En los últimos dos años, raro ha sido el jueves en que el pleno de la Asamblea de Madrid no se haya visto perturbado por manifestaciones contra el Gobierno de Isabel Díaz Ayuso. Frente al número 142 de la avenida Pablo Neruda se han concentrado sucesivamente, y a menudo simultáneamente, asociaciones vecinales, entidades ecologistas, sindicatos de taxistas, de médicos, de docentes, de estudiantes, de celadores, de limpiadoras… La gente, en fin. Es probable, debería comprobarlo, que incluso el gremio de fruteros haya protagonizado algún juernes de clamor. Ni que decir tiene que en el hemiciclo resonaban los megáfonos, los tambores y las cacerolas, un estrépito a duras penas amortiguado por el revestimiento de vidrio del recinto, y que de puro ordinario parecía consustancial a la actividad legislativa, cuando no su banda sonora.
La policía, que sólo en una ocasión se vio desbordada por la multitud, acostumbraba a actuar sin aspavientos, limitándose a establecer un cordón que mantuviera al gentío a raya, esto es, lo suficientemente alejado de la puerta principal como para que no se produjeran conatos de agresión a los diputados, huelga aclarar que de derechas. Lo que no pudieron impedir, en febrero de 2023, es que dos médicos se encadenaran a la verja mientras un tercero activaba una humareda que se acabó filtrando al interior del edificio, para estupefacción de las señorías del PP y de Vox, que no estaban en el secreto, y la meliflua complacencia de las de la izquierda, que sí lo estaban. En el secreto y en el ajo, como por lo demás era habitual. De hecho, y según estipulaba el rito, un poco antes de la hora del almuerzo, los portavoces de Más Madrid, PSOE y Podemos, por estricto orden de irrelevancia, se reunían en la calle con los activistas a los que previamente habían azuzado, para exhibir ante las cámaras el prurito de camaradería que los identificaba como campeones mundiales de la empatía. Se daba entonces la insólita circunstancia de que los líderes izquierdistas participaban del griterío contra la institución de la que formaban parte, y lo hacían sin desmayo hasta que, ay, apremiaba la gazuza.
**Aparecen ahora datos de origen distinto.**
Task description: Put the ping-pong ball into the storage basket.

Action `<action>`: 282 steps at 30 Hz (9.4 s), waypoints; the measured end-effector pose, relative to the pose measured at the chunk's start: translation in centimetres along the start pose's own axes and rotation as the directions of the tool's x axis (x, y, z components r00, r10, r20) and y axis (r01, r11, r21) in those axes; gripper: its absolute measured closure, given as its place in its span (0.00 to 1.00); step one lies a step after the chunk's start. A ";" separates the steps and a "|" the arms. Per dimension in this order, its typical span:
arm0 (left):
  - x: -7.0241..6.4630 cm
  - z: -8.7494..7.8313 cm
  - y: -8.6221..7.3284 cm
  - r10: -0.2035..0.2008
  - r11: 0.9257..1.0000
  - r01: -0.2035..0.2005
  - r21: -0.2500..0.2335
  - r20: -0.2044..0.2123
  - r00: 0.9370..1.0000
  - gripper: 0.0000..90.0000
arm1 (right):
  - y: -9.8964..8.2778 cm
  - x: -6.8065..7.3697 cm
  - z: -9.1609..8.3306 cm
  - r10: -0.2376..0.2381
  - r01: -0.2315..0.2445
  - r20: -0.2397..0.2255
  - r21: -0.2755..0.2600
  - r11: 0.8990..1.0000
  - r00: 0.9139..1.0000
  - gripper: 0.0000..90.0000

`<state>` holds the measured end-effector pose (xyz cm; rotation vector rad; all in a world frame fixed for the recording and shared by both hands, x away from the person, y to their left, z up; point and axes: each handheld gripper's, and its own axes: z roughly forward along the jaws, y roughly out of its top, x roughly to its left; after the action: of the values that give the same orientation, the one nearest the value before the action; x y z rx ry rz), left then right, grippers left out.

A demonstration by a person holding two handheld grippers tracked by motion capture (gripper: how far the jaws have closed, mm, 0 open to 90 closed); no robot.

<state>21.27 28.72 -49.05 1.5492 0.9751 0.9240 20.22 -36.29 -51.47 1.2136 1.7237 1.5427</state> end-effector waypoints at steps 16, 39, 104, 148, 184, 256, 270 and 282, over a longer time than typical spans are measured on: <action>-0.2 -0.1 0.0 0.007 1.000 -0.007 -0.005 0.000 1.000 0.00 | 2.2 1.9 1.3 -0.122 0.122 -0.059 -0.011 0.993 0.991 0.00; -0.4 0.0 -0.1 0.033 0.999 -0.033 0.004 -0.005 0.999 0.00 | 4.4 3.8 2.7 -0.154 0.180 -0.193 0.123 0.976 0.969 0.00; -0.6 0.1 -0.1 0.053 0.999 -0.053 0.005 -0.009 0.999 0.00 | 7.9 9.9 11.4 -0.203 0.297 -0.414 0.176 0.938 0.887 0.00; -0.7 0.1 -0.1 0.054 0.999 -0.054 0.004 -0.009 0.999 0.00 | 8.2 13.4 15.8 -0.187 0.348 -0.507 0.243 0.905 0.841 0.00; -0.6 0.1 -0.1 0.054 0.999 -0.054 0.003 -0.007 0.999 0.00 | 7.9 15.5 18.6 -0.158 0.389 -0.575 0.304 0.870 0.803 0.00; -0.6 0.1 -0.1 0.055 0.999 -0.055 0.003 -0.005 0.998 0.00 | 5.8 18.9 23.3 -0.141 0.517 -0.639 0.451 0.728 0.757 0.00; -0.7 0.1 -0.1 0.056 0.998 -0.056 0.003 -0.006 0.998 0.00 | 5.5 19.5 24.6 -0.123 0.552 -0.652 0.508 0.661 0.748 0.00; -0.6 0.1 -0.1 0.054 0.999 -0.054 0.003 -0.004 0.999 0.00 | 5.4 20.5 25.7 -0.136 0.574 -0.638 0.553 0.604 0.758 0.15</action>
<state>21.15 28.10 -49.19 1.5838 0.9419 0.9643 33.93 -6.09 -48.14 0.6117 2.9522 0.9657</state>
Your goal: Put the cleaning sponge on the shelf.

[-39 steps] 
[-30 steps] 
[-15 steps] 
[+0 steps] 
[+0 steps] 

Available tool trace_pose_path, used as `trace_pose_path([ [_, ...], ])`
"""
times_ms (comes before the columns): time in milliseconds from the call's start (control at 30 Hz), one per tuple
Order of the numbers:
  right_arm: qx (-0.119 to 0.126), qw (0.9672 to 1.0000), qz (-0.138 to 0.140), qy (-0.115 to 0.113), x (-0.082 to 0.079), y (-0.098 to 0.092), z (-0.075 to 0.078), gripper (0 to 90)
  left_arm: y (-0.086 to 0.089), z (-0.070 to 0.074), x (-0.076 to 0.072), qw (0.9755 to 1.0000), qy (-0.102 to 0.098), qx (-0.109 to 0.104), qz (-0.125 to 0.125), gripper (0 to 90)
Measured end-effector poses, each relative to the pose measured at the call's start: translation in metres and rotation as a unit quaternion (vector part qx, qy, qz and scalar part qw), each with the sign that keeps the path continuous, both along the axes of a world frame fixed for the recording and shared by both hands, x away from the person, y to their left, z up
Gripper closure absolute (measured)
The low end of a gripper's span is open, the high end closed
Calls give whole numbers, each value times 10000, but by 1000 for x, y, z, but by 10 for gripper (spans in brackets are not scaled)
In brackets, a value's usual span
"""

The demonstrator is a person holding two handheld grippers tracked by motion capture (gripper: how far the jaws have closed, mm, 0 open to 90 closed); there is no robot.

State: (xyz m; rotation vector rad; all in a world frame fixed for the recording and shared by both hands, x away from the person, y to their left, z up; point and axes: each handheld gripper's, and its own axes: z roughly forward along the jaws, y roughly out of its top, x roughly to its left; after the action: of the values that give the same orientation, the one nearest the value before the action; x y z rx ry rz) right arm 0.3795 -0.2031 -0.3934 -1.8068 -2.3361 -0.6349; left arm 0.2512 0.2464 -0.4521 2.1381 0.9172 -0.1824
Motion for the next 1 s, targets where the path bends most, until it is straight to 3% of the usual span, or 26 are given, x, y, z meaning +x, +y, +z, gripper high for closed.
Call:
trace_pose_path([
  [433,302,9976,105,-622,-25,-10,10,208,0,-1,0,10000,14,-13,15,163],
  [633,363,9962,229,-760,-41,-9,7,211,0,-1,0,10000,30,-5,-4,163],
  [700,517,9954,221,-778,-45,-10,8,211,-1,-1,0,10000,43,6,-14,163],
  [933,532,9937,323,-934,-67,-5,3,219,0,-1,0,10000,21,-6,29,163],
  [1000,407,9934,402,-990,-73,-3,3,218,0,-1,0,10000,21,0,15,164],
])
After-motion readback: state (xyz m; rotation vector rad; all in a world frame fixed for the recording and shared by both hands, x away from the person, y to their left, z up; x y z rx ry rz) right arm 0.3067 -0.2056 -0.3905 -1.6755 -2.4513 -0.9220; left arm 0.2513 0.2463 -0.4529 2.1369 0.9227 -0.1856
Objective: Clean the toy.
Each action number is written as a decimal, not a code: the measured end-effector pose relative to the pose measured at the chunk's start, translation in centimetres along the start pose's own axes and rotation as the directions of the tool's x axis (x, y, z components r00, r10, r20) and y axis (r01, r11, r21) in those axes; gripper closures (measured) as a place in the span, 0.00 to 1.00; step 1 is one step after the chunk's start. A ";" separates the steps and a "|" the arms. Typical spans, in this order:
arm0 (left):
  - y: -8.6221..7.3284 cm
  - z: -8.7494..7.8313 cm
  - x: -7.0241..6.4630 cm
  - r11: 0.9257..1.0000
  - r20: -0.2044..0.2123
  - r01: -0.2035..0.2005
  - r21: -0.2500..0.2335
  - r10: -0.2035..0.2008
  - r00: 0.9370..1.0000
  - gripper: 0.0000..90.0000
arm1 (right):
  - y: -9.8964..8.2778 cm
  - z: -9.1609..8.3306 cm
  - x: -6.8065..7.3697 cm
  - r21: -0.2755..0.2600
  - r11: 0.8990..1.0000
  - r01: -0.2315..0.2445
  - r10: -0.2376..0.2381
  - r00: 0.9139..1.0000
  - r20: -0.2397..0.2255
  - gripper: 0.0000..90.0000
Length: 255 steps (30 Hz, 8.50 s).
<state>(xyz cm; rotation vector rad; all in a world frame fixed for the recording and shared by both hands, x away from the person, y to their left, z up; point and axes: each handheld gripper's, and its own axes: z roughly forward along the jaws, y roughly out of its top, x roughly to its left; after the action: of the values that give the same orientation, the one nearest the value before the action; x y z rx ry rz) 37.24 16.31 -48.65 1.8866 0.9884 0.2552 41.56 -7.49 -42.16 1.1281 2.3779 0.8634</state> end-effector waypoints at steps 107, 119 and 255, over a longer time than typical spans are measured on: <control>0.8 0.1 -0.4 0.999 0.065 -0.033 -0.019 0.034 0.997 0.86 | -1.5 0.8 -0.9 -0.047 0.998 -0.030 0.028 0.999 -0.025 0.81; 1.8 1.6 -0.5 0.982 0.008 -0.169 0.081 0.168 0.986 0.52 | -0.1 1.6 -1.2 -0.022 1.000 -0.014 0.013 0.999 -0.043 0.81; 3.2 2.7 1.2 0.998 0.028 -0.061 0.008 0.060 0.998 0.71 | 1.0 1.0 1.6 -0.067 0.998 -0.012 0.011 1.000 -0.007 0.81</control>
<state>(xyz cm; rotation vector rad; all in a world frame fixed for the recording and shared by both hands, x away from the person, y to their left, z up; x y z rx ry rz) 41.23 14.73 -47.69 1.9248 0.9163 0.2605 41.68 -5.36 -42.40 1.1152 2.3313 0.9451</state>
Las protestas, insisto, no operaban el mismo efecto en los legisladores a los que interpelaban, a saber, los del PP, que en los que, ya fuera bajo cuerda o sin ambages, las habían auspiciado. (¡Si lo sabré yo, que, como esculpiera José Martí, viví en el monstruo y le conozco las entrañas!) Mientras que los primeros se veían condicionados por el ceremonial intimidatorio, los segundos se refocilaban con la música de viento que amplificaba (que dopaba) su discurso.
Así y todo, cuando la extorsión se producía en el exterior, el impacto, amén de relativo, tendía a decrecer conforme avanzaba la legislatura; incluso al orador más párvulo e impresionable se le termina por encallecer el verbo. Y si especifico «exterior» es porque había una segunda modalidad: la indoor. La potestad de los grupos parlamentarios para alojar en la tribuna de invitados a colectivos concernidos por alguno de los puntos del orden del día (una forma como otra de coerción ambiental, pues el debate se puede seguir por internet) derivó más de una vez en trifulcas que incluyeron insultos, lanzamiento de octavillas, despliegue de pancartas… Sin que la bancada zurda faltara a la usanza de jalear tales actitudes con vítores y aplausos, aunque con ello conculcaran el reglamento.
Viene esto a cuento de la reacción airada de la izquierda (y los recelitos de la derecha morigerada) ante las movilizaciones que venimos protagonizando los constitucionalistas, y en las que debemos perseverar para que el Estado de Derecho siga en pie.
Que no nos achante la especie de que, por que la mitad de los ciudadanos abracemos la democracia militante, España vaya a romperse. En eso, y sólo en eso, doy la razón a los rompedores.